Нет, эта гора в железно-золотом доспехе человеком быть не может. Плечи слишком широкие, в руке дымящееся оружие, которое на вид точно тяжелее всего, что может поднять обычный смертный.
Но это не обычный смертный. Это оживший кошмар из назидательных видеозаписей.
Над ним склоняется рогатый шлем с горящими красным линзами. В них нет никаких чувств – только бездушная пустота. Он не стоит внимания этого воина, не заслуживает считаться мишенью.
– Кто ты? – всхлипывает он, чувствуя, что уже не контролирует свою выделительную систему.
Не ответив, воин поднимает его с земли так легко, словно он ничего не весит. Легкое движение руки – и он отправляется в полет. Неуклюже падает, скользит на льду и останавливается на самом краю залитого кровью бастиона. Он замечает, что тут не один. Воины в железных доспехах собрали около тридцати кадетов; он вглядывается в их лица, залитые слезами, и видит, что здесь нет никого старше тринадцати. Старших кадетов сбрасывают со стены словно мусор. Он закрывает глаза, сворачивается клубком и зовет маму.

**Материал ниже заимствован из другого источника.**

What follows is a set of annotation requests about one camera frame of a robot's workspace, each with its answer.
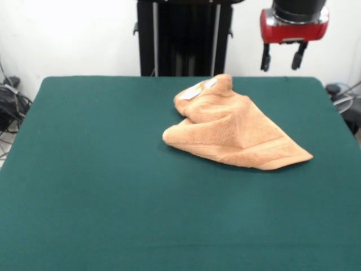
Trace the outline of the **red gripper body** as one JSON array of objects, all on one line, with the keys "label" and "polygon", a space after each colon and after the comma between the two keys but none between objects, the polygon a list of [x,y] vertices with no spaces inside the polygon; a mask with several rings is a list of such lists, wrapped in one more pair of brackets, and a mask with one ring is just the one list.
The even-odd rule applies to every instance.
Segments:
[{"label": "red gripper body", "polygon": [[261,37],[264,43],[292,43],[317,41],[324,37],[329,23],[329,9],[324,6],[316,21],[290,23],[282,21],[271,8],[263,9],[260,16]]}]

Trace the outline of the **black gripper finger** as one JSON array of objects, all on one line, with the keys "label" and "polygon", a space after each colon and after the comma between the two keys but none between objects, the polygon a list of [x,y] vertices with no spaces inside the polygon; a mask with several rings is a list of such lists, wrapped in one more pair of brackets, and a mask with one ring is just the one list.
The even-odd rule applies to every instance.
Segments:
[{"label": "black gripper finger", "polygon": [[262,71],[268,71],[270,67],[270,61],[271,61],[270,44],[264,43],[260,69]]},{"label": "black gripper finger", "polygon": [[305,53],[305,50],[307,49],[307,46],[308,46],[307,41],[300,42],[298,50],[296,51],[296,53],[293,57],[293,61],[292,61],[292,65],[291,65],[292,70],[298,70],[300,68],[302,59],[303,59],[303,55]]}]

С резким вздохом Уриэль Вентрис открыл глаза. Дыхание восстанавливалось с трудом, и он понял, что не дышал от страха. Чувство было столь чуждым, что на мгновение он ощутил дезориентацию, понимая, что он уже не в оружейной казарм 4-й роты. Посмотрел на руки: секунду назад – или ему так казалось – он держал болтер, чисткой которого занимался.

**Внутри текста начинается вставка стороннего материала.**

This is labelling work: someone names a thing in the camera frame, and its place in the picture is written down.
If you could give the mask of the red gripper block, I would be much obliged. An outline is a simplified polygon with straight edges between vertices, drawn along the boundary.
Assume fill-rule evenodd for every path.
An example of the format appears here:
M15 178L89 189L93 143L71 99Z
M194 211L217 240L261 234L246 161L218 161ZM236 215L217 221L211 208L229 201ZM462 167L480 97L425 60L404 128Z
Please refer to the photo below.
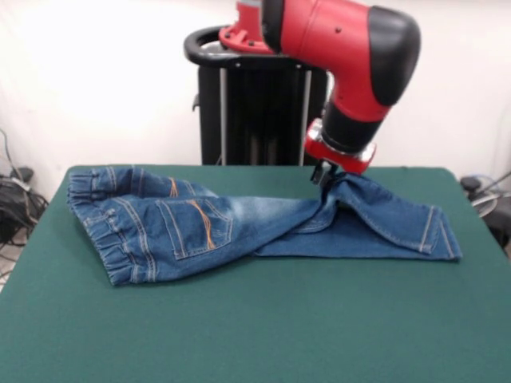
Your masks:
M370 166L377 151L376 143L369 143L361 152L348 154L333 149L323 139L323 122L315 118L305 135L303 144L305 152L319 160L311 176L314 185L328 187L334 180L338 168L345 172L364 173Z

Воин в железной броне… Комиссар Кугорн… Ужас, от которого стынет в жилах кровь…
Чувство холода и страха развеялось, а вместе с ним и остатки этого… нет, не видения, но переживания. Он не просто наблюдал за судьбой юноши: он разделил его участь, как если бы все это случилось с ним самим. Он смутно помнил имя, которое произнес умирающий комиссар. Чье это имя, его или… этого мальчика?

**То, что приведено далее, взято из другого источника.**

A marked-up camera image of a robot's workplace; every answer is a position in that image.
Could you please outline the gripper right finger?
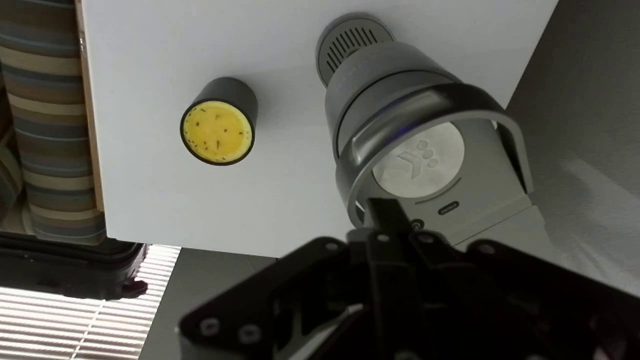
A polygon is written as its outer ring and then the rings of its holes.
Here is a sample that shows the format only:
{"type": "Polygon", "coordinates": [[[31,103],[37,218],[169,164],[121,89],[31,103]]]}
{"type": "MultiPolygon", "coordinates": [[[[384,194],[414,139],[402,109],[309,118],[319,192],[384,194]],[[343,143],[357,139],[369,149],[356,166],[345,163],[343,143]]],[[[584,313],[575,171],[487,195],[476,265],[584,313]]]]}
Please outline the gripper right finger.
{"type": "Polygon", "coordinates": [[[640,297],[486,238],[400,239],[422,298],[401,360],[640,360],[640,297]]]}

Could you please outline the grey coffee maker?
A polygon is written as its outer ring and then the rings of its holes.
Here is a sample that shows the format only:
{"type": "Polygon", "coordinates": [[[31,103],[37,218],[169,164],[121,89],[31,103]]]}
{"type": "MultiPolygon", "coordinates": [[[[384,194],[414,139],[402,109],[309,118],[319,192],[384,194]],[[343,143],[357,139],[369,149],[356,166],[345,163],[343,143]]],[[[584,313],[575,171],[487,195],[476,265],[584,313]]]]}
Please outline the grey coffee maker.
{"type": "MultiPolygon", "coordinates": [[[[318,39],[316,64],[318,77],[326,87],[325,113],[334,162],[336,130],[346,109],[364,91],[380,91],[386,97],[413,88],[468,84],[422,50],[397,41],[386,25],[366,13],[345,14],[327,26],[318,39]]],[[[529,199],[530,207],[475,234],[471,231],[445,234],[427,228],[418,219],[409,221],[416,230],[441,234],[458,249],[466,249],[474,240],[490,239],[540,258],[550,258],[554,250],[544,217],[529,199]]]]}

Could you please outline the black suitcase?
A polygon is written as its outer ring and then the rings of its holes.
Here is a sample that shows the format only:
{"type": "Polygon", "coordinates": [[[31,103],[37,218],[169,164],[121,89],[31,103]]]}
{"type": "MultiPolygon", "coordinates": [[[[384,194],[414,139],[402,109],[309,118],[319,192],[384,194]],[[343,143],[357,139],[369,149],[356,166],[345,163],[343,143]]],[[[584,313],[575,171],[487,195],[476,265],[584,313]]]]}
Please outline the black suitcase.
{"type": "Polygon", "coordinates": [[[96,245],[0,231],[0,287],[114,301],[146,294],[137,280],[148,244],[107,238],[96,245]]]}

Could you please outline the white window blinds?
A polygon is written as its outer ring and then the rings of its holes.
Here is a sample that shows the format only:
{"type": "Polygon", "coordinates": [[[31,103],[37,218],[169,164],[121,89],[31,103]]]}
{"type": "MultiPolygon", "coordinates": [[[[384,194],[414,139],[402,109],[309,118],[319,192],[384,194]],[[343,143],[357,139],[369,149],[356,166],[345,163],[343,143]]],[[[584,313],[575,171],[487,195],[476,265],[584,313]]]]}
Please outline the white window blinds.
{"type": "Polygon", "coordinates": [[[153,244],[146,294],[92,300],[0,287],[0,360],[138,360],[181,249],[153,244]]]}

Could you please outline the striped cushion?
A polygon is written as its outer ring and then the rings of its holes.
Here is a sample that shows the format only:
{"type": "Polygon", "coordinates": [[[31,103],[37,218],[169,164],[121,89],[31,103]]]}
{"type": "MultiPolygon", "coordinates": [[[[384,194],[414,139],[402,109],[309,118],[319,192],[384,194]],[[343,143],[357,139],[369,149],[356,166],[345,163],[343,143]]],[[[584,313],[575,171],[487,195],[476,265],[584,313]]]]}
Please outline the striped cushion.
{"type": "Polygon", "coordinates": [[[100,244],[75,0],[0,0],[0,67],[32,234],[100,244]]]}

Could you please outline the black cup with yellow filling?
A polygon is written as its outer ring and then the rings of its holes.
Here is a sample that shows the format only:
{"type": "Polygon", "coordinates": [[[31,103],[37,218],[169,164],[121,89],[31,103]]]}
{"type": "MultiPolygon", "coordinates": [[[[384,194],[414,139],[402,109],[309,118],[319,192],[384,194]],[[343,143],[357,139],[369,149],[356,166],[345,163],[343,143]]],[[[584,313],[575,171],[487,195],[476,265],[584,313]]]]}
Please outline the black cup with yellow filling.
{"type": "Polygon", "coordinates": [[[258,98],[248,84],[235,77],[218,77],[183,112],[179,135],[197,160],[232,166],[253,149],[258,113],[258,98]]]}

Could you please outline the chrome coffee maker lever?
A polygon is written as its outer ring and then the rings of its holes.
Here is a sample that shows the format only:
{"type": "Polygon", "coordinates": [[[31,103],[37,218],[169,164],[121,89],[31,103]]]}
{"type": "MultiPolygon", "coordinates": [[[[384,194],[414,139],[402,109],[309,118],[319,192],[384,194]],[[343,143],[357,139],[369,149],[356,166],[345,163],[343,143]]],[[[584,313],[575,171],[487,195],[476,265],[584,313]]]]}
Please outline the chrome coffee maker lever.
{"type": "Polygon", "coordinates": [[[531,205],[521,126],[477,86],[367,89],[335,135],[336,183],[354,227],[365,226],[374,198],[445,234],[478,233],[531,205]]]}

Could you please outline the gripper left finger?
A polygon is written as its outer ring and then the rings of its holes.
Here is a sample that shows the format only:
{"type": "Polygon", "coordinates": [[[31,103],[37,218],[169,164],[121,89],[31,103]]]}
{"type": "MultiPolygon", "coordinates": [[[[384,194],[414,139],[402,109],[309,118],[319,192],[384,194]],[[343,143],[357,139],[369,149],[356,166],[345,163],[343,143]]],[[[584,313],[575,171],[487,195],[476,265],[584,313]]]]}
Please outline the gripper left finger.
{"type": "Polygon", "coordinates": [[[180,360],[287,359],[318,332],[334,332],[313,359],[392,359],[393,275],[402,273],[405,213],[371,198],[367,228],[347,241],[318,237],[191,312],[178,324],[180,360]]]}

– Кадет Самукван, – прошептал Уриэль. – Вот как его звали.
Образ юноши привиделся ему так четко, что теперь он в недоумении смотрел на собственные руки, поражаясь их размеру. Подняв взгляд, Уриэль увидел перед собой стену из черного мрамора, на которой позолотой был написан длинный список имен. Прочитав первое имя, он и не считая знал, что их окажется семьдесят восемь. Знал, потому что сам их вырезал – целую жизнь назад.
Это был Храм Исправления, гробница Робаута Гиллимана, самое почитаемое место на Макрагге. Стены этого огромного круглого здания были облицованы плитами черного мрамора, добытого в безвоздушных карьерах Формаски, и на каждой плите были выбиты имена воинов из Ультрадесанта, которые пали в бою.
Уриэль стоял на коленях перед окантованной бронзой плитой, посвященной погибшим на Тарсис Ультра в безжалостной войне за то, чтобы вырвать этот имперский мир из пасти Великого Пожирателя. Тогда они победили, хоть и дорогой ценой, но затем у ордена украли эту победу.
Тарсис Ультра больше не существует. Его стойкое сердце остановила неведомая сила, которая превратила планету в такую же безжизненную пустошь, как Прандиум. До сих пор никто не знал, что именно опустошило эту планету, которую Гиллиман освободил в разгар Великого крестового похода, и боль, которую Уриэль чувствовал в душе, была так же сильна, как и в тот день, когда лорд-адмирал Тиберий сообщил ему о гибели Тарсис Ультра. Ультрадесантники поклялись защищать эту планету, и ее смерть стала пятном на их чести, которое можно смыть только расправой над тем безымянным врагом, что уничтожил целый мир.
Может быть, поэтому он и оказался здесь, перед списками погибших? Может, он хотел уверить их, что их жертва не была напрасной, что их смерть имела смысл? Или его привела сюда необходимость вспомнить еще раз о собственном долге? Живые продолжают жить, но мертвые все помнят.